WORK INSTRUCTION ▸
Where the line containing "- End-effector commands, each" appears below, start there and repeat each line exactly to the end. Leave the pictures out.

DATA EXCERPT ▸
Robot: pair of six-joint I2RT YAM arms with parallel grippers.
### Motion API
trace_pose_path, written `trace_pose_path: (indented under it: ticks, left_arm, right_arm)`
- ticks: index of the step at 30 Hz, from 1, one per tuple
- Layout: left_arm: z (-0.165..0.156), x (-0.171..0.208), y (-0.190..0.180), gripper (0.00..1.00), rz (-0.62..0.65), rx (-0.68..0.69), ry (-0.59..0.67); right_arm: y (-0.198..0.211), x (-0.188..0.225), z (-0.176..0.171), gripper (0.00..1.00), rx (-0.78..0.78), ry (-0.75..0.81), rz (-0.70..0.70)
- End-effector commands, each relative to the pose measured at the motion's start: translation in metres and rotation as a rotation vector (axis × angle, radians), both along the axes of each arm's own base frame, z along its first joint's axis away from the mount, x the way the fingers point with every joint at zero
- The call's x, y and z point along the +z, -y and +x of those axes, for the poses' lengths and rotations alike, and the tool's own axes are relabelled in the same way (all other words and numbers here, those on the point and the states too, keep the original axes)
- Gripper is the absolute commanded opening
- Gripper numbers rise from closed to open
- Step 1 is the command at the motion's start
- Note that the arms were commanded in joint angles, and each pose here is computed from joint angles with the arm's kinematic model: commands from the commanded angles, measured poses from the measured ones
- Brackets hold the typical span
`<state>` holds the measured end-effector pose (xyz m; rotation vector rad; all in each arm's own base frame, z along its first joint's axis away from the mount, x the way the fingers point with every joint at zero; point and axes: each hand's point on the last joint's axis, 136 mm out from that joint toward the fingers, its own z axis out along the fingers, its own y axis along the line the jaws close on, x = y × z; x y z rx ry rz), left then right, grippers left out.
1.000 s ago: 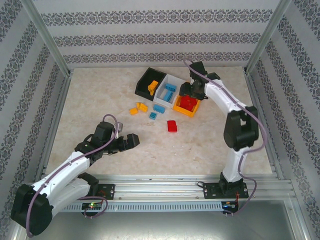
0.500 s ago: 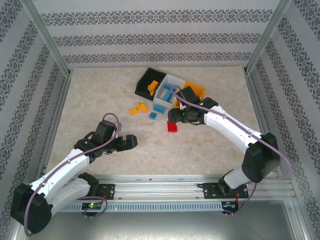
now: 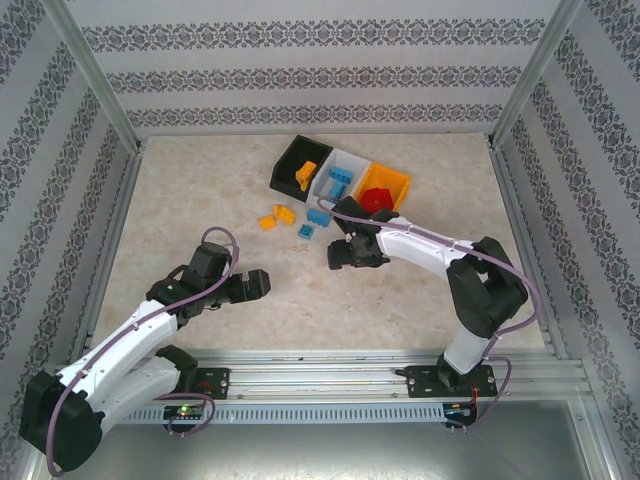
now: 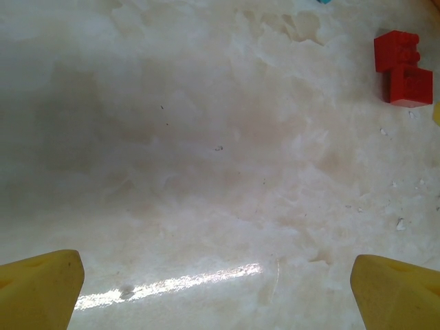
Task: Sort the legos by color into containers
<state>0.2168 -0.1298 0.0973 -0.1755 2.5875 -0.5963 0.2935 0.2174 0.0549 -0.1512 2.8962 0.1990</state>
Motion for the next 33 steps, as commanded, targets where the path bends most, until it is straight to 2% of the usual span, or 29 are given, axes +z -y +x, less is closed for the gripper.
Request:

WRITTEN REPLY ▸
- End-effector commands, each relative to the pose measured at the motion's start: translation in metres and rotation as a rotation vector (axis × angle, radians), both along the axes of each arm's own base frame, z along its first joint's axis away from the mount, x the way the fingers point with every joint at zero
- The call's x, y and z point along the +z, -y and +x of those axes, for the poses' lengths and rotations alike, and the tool's own axes are relabelled in the same way (all other words and numbers here, those on the point and the states too, keep the original axes)
- Gripper is the absolute commanded opening
- Gripper numbers rise from closed to open
- Step 1 is the command at the motion's start
- Note that the arms were commanded in joint angles, and each pose here is computed from joint angles with the arm's kinematic model: commands from the commanded angles, measured poses from the measured ones
- Brackets hold the typical span
`<state>` holds the measured end-effector pose (xyz m; rotation vector rad; all in each arm's own base frame, z along its first joint's axis away from the mount, x the way the fingers point with every joint at zero; point and axes: each hand's point on the last joint's axis, 136 mm out from that joint toward the fingers, its own z axis out along the fingers, its own y axis along the line the jaws close on, x = y × z; x y z rx ry rz), left then right, grippers left out.
1.000 s ago: 
0.500 s ago: 
now: 
now: 
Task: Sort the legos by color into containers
<state>0.2168 -0.1298 0.0973 -0.1755 2.5875 -0.5963 0.2935 0.2174 0.0549 -0.1512 2.8962 0.1990</state>
Motion for the next 33 steps, as commanded, targets where the path bends most, until it is straight to 2% of the usual span, or 29 are given, axes +z -y +x, less is closed for the gripper.
Request:

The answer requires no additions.